YOUR ASSIGNMENT
Starting with the line that contains "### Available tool" and stopping after the line that contains "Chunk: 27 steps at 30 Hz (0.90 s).", copy the entries below exactly. Include nothing else.

Saved entries

--- START ---

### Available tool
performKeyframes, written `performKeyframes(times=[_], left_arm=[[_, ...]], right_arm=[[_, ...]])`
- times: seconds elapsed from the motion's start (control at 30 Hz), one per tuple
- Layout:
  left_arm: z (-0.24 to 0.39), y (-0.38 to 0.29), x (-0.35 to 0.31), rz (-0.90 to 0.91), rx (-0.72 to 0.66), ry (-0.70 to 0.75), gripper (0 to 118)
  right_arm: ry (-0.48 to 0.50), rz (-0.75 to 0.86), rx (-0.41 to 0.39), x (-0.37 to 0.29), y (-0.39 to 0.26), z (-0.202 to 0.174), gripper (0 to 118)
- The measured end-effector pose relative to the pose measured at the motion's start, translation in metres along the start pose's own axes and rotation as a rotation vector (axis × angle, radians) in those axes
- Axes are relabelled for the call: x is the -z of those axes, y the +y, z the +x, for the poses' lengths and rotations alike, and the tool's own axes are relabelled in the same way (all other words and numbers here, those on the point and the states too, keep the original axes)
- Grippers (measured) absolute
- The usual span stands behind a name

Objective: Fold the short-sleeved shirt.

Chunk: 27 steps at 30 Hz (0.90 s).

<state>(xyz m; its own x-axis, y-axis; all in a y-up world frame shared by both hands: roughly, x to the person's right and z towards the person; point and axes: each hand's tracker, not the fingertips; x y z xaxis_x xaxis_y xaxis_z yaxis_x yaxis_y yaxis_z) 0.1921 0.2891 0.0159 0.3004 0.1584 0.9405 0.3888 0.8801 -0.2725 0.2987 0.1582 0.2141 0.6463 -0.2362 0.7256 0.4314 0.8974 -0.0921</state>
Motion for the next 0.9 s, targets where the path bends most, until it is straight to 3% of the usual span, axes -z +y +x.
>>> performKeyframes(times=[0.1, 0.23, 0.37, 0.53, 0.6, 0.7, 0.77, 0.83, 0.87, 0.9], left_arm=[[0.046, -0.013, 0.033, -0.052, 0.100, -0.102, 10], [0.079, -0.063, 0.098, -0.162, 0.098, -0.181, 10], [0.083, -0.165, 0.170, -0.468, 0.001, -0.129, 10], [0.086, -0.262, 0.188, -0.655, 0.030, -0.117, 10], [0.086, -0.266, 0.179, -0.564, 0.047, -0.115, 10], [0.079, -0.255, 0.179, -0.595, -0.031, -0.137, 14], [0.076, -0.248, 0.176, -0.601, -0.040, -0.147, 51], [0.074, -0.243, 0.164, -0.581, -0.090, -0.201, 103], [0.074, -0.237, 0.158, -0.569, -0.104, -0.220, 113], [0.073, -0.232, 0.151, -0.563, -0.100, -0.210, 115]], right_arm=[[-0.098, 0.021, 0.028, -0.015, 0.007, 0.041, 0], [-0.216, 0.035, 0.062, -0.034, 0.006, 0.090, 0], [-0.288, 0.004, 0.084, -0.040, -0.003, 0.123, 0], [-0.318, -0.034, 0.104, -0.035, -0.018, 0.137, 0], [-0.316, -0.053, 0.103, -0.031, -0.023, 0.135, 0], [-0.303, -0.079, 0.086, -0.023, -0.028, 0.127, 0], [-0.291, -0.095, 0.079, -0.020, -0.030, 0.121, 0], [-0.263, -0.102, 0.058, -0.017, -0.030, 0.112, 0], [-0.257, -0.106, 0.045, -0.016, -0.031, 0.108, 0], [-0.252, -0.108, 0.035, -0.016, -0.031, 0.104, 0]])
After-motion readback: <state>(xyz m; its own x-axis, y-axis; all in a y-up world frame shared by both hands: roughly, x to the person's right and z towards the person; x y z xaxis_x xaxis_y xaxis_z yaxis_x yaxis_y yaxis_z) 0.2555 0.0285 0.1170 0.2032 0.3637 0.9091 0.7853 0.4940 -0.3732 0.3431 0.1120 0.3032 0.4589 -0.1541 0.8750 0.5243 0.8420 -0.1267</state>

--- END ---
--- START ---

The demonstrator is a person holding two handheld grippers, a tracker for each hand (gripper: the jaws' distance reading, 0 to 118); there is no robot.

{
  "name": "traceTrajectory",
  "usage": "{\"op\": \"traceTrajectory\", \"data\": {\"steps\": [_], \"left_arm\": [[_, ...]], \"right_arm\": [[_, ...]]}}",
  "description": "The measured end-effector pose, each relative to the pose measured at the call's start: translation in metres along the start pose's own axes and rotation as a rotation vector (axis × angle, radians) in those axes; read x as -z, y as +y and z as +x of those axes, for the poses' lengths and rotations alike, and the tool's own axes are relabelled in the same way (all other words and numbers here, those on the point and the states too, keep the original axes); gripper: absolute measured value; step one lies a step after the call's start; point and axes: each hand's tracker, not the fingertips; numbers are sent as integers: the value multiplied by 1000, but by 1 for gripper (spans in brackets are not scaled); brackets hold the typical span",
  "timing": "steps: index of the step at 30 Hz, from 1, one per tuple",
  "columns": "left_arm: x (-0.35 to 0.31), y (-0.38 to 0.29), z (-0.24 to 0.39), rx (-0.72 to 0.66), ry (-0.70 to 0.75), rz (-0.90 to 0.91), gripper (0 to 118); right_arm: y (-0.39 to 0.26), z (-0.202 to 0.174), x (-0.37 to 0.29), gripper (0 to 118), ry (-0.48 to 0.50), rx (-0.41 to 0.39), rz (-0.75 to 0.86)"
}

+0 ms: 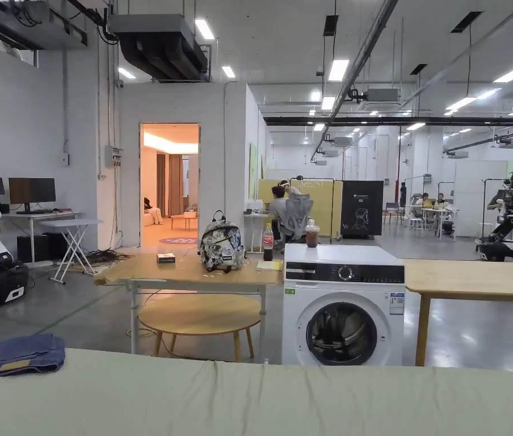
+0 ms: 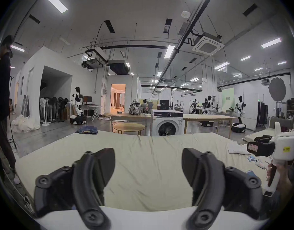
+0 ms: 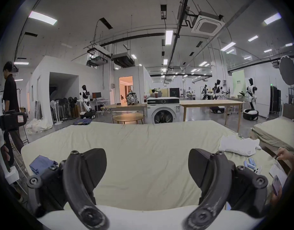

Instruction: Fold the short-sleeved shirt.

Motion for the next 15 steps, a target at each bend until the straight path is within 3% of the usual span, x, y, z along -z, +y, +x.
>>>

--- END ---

ANSWER FOR THE TASK
### Available tool
performKeyframes, written `performKeyframes(times=[_], left_arm=[[_, ...]], right_arm=[[_, ...]])`
- times: seconds elapsed from the motion's start (control at 30 Hz), one per tuple
- Layout:
  left_arm: z (-0.24 to 0.39), y (-0.38 to 0.29), x (-0.35 to 0.31), rz (-0.90 to 0.91), rx (-0.72 to 0.66), ry (-0.70 to 0.75), gripper (0 to 118)
  right_arm: ry (-0.48 to 0.50), rz (-0.75 to 0.86), rx (-0.41 to 0.39), x (-0.37 to 0.29), y (-0.39 to 0.26), z (-0.202 to 0.174), gripper (0 to 118)
- The measured end-effector pose relative to the pose measured at the motion's start, translation in metres along the start pose's own axes and rotation as a rotation vector (axis × angle, radians) in those axes
- Axes are relabelled for the call: x is the -z of those axes, y the +y, z the +x, for the poses' lengths and rotations alike, and the tool's own axes are relabelled in the same way (all other words and numbers here, those on the point and the states too, keep the original axes)
- Grippers (measured) absolute
- The usual span stands behind a name

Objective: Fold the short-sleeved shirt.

Chunk: 27 steps at 30 Hz (0.90 s).

This exercise has been fully answered.